Dataset excerpts:
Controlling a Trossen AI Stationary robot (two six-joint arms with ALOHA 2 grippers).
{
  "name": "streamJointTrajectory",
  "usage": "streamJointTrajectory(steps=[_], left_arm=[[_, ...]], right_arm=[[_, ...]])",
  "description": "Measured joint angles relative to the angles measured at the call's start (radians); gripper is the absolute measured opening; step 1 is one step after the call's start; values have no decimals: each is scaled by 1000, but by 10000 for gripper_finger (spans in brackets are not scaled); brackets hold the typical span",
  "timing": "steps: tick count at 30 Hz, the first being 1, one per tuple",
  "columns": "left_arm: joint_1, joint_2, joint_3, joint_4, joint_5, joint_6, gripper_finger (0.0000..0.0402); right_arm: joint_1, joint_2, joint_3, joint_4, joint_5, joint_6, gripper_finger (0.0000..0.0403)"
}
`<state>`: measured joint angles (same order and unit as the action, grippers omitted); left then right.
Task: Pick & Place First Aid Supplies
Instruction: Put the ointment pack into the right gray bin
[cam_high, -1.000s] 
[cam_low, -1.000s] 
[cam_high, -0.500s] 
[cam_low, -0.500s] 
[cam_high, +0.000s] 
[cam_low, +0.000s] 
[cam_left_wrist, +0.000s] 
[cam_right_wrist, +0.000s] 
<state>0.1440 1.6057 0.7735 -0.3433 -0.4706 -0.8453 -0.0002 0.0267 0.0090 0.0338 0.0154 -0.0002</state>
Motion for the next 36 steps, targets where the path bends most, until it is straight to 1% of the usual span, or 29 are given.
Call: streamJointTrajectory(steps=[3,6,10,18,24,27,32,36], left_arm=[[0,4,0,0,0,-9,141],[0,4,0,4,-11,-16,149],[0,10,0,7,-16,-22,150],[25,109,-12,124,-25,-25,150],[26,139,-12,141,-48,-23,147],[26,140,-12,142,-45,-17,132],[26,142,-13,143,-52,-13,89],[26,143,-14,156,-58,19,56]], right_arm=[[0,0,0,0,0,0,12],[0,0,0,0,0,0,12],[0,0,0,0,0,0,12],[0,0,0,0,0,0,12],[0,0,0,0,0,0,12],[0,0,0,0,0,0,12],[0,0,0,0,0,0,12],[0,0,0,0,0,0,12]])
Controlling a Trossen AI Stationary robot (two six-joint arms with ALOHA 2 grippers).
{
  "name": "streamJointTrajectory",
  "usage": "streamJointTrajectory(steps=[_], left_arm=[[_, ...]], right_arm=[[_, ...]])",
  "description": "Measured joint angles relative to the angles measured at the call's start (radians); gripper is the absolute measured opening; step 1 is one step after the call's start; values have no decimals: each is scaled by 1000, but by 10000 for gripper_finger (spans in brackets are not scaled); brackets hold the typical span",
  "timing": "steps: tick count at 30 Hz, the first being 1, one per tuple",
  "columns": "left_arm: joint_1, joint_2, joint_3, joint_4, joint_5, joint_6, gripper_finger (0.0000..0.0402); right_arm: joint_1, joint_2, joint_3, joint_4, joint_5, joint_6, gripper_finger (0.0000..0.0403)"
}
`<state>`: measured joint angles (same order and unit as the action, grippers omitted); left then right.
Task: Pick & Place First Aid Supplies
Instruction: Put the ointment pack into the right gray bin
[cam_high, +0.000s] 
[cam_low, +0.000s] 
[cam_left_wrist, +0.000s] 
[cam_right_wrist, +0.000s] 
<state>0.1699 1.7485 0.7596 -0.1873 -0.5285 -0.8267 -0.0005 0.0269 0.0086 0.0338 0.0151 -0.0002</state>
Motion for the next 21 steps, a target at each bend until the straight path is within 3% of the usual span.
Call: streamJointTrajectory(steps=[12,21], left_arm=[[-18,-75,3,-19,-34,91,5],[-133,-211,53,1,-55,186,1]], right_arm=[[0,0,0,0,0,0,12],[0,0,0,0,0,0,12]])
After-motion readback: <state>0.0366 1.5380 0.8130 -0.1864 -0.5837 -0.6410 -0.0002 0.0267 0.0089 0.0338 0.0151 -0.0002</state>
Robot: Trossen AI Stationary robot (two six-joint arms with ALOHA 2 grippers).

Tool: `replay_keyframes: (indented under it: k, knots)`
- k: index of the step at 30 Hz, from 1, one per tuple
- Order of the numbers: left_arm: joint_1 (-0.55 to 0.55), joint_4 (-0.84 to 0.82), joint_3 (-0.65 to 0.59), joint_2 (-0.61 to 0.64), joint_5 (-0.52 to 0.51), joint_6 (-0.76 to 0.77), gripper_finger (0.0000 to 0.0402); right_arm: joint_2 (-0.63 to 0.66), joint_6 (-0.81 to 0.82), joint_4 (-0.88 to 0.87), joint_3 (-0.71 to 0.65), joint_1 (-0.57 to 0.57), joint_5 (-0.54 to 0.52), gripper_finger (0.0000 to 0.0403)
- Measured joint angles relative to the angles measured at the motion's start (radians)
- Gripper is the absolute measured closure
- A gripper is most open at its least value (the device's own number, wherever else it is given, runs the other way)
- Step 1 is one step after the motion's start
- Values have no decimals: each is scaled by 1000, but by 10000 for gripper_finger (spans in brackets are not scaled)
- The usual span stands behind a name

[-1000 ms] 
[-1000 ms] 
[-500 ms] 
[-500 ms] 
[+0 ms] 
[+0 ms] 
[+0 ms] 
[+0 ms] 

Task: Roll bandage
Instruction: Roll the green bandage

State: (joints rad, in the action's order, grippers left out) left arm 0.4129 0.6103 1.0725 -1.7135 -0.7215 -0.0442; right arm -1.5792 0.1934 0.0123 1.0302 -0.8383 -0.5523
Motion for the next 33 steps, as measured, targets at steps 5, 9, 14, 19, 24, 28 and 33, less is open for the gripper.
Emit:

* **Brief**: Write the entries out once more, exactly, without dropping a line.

* **Solution for this problem**:
Controlling a Trossen AI Stationary robot (two six-joint arms with ALOHA 2 grippers).
{
  "name": "streamJointTrajectory",
  "usage": "streamJointTrajectory(steps=[_], left_arm=[[_, ...]], right_arm=[[_, ...]])",
  "description": "Measured joint angles relative to the angles measured at the call's start (radians); gripper is the absolute measured opening; step 1 is one step after the call's start; values have no decimals: each is scaled by 1000, but by 10000 for gripper_finger (spans in brackets are not scaled); brackets hold the typical span",
  "timing": "steps: tick count at 30 Hz, the first being 1, one per tuple",
  "columns": "left_arm: joint_1, joint_2, joint_3, joint_4, joint_5, joint_6, gripper_finger (0.0000..0.0402); right_arm: joint_1, joint_2, joint_3, joint_4, joint_5, joint_6, gripper_finger (0.0000..0.0403)"
}
`<state>`: measured joint angles (same order and unit as the action, grippers omitted); left then right.
Task: Pick & Place First Aid Supplies
Instruction: Put the ointment pack into the right gray bin
[cam_high, -1.000s] 
[cam_low, -1.000s] 
[cam_high, -0.500s] 
[cam_low, -0.500s] 
[cam_high, +0.000s] 
[cam_low, +0.000s] 
[cam_left_wrist, +0.000s] 
[cam_right_wrist, +0.000s] 
<state>0.1440 1.6057 0.7735 -0.3433 -0.4706 -0.8453 -0.0002 0.0267 0.0090 0.0338 0.0154 -0.0002</state>
Motion for the next 36 steps, targets where the path bends most, until it is straight to 1% of the usual span, or 29 are given.
Call: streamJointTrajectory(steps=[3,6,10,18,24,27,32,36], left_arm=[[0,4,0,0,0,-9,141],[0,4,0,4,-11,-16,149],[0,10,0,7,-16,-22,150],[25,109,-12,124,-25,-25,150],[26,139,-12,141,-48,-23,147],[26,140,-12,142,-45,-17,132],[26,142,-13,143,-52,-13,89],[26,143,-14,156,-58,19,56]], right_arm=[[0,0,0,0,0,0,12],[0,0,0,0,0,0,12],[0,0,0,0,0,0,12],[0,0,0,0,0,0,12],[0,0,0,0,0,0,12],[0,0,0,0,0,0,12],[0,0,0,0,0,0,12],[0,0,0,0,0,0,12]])
Controlling a Trossen AI Stationary robot (two six-joint arms with ALOHA 2 grippers).
{
  "name": "streamJointTrajectory",
  "usage": "streamJointTrajectory(steps=[_], left_arm=[[_, ...]], right_arm=[[_, ...]])",
  "description": "Measured joint angles relative to the angles measured at the call's start (radians); gripper is the absolute measured opening; step 1 is one step after the call's start; values have no decimals: each is scaled by 1000, but by 10000 for gripper_finger (spans in brackets are not scaled); brackets hold the typical span",
  "timing": "steps: tick count at 30 Hz, the first being 1, one per tuple",
  "columns": "left_arm: joint_1, joint_2, joint_3, joint_4, joint_5, joint_6, gripper_finger (0.0000..0.0402); right_arm: joint_1, joint_2, joint_3, joint_4, joint_5, joint_6, gripper_finger (0.0000..0.0403)"
}
`<state>`: measured joint angles (same order and unit as the action, grippers omitted); left then right.
Task: Pick & Place First Aid Supplies
Instruction: Put the ointment pack into the right gray bin
[cam_high, +0.000s] 
[cam_low, +0.000s] 
[cam_left_wrist, +0.000s] 
[cam_right_wrist, +0.000s] 
<state>0.1699 1.7485 0.7596 -0.1873 -0.5285 -0.8267 -0.0005 0.0269 0.0086 0.0338 0.0151 -0.0002</state>
Motion for the next 21 steps, a target at each bend until the straight path is within 3% of the usual span.
Call: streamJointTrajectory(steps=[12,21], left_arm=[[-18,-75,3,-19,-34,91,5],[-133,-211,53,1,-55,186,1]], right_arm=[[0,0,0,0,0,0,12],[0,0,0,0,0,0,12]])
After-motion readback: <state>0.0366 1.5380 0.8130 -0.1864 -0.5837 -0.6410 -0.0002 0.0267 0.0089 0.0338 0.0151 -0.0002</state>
Robot: Trossen AI Stationary robot (two six-joint arms with ALOHA 2 grippers).

Tool: `replay_keyframes: (indented under it: k, knots)`
- k: index of the step at 30 Hz, from 1, one per tuple
- Order of the numbers: left_arm: joint_1 (-0.55 to 0.55), joint_4 (-0.84 to 0.82), joint_3 (-0.65 to 0.59), joint_2 (-0.61 to 0.64), joint_5 (-0.52 to 0.51), joint_6 (-0.76 to 0.77), gripper_finger (0.0000 to 0.0402); right_arm: joint_2 (-0.63 to 0.66), joint_6 (-0.81 to 0.82), joint_4 (-0.88 to 0.87), joint_3 (-0.71 to 0.65), joint_1 (-0.57 to 0.57), joint_5 (-0.54 to 0.52), gripper_finger (0.0000 to 0.0403)
- Measured joint angles relative to the angles measured at the motion's start (radians)
- Gripper is the absolute measured closure
- A gripper is most open at its least value (the device's own number, wherever else it is given, runs the other way)
- Step 1 is one step after the motion's start
- Values have no decimals: each is scaled by 1000, but by 10000 for gripper_finger (spans in brackets are not scaled)
- The usual span stands behind a name

[-1000 ms] 
[-1000 ms] 
[-500 ms] 
[-500 ms] 
[+0 ms] 
[+0 ms] 
[+0 ms] 
[+0 ms] 

Task: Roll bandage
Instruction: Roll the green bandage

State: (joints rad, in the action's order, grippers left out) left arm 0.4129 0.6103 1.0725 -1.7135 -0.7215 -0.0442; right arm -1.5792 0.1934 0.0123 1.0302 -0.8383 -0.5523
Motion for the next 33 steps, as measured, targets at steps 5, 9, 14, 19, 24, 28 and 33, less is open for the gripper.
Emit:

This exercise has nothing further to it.